Conventional wisdom is to rest while you are sick, after all, your body is working hard to get rid of the illness during infections. It naturally wouldn’t make much sense to put more stress onto your body at this time. But being sick also comes with many different symptoms. And for your different symptoms, you have different answers to whether you should be working out.

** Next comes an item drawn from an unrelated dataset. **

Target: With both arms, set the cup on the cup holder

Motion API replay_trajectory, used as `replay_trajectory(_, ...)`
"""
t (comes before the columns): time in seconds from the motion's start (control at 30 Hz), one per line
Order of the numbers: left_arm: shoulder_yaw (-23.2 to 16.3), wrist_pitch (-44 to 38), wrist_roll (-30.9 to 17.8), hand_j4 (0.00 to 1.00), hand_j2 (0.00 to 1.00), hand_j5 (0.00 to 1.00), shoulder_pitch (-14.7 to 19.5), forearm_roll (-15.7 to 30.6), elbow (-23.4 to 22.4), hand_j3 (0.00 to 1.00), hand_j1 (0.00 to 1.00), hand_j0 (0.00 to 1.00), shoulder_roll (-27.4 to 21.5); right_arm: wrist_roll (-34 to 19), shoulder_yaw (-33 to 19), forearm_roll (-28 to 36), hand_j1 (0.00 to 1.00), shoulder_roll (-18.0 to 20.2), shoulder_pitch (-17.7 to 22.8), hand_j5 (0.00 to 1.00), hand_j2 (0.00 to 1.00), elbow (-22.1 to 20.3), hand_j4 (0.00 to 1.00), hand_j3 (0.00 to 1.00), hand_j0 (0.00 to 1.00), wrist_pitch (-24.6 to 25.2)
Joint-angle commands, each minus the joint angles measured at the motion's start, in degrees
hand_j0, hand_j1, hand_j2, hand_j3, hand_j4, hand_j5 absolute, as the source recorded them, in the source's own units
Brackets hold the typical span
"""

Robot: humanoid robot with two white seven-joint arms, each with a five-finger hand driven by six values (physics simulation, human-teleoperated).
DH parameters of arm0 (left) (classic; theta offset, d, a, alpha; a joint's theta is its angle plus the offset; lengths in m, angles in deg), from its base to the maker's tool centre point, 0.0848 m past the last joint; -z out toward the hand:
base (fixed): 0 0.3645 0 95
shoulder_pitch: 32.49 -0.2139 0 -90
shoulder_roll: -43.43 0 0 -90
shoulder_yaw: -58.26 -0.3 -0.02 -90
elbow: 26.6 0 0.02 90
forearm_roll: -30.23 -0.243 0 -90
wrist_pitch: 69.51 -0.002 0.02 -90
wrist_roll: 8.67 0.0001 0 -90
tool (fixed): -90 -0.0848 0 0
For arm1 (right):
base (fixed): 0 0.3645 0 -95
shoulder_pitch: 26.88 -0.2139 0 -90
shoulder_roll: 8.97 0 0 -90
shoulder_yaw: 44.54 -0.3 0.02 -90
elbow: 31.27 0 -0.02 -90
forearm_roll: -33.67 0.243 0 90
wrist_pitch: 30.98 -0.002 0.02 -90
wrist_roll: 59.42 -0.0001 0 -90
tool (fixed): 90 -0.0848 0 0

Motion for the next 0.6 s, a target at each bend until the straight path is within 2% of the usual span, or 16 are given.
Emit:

You should stay at home if you are feeling heavy sore throat, chest congestion, upset stomach, vomiting, fever and muscle aches, you might be able to work out if you have a minor sore throat, congestion, slight cough, sneezing.
Within the fitness world, this is considered as the below or above neck check, symptoms existing above the neck shows that it will be okay for you to workout but symptoms that exist below the neck are no go.
If your initial instinct is to rest then you should go with your instincts, after all losing a bit of gain is better than prolonging your sickness and losing more gains than expected.
Along with the same note of prolonging sickness, exercise can reduce the length of your illness. Although there are many studies on this matter, it is highly controversial to intentionally infect subjects.
Some athletes believe exercise helps you to sweat out your sickness and choosing appropriate exercises is important as well. Undoubtedly you should not try to do the same intense workout you normally do. The number of weights, reps, time should be less than usual. Also staying hydrated and continuously monitoring how you are feeling throughout the whole process and at any time if your symptoms get worse, it is best to stop immediately.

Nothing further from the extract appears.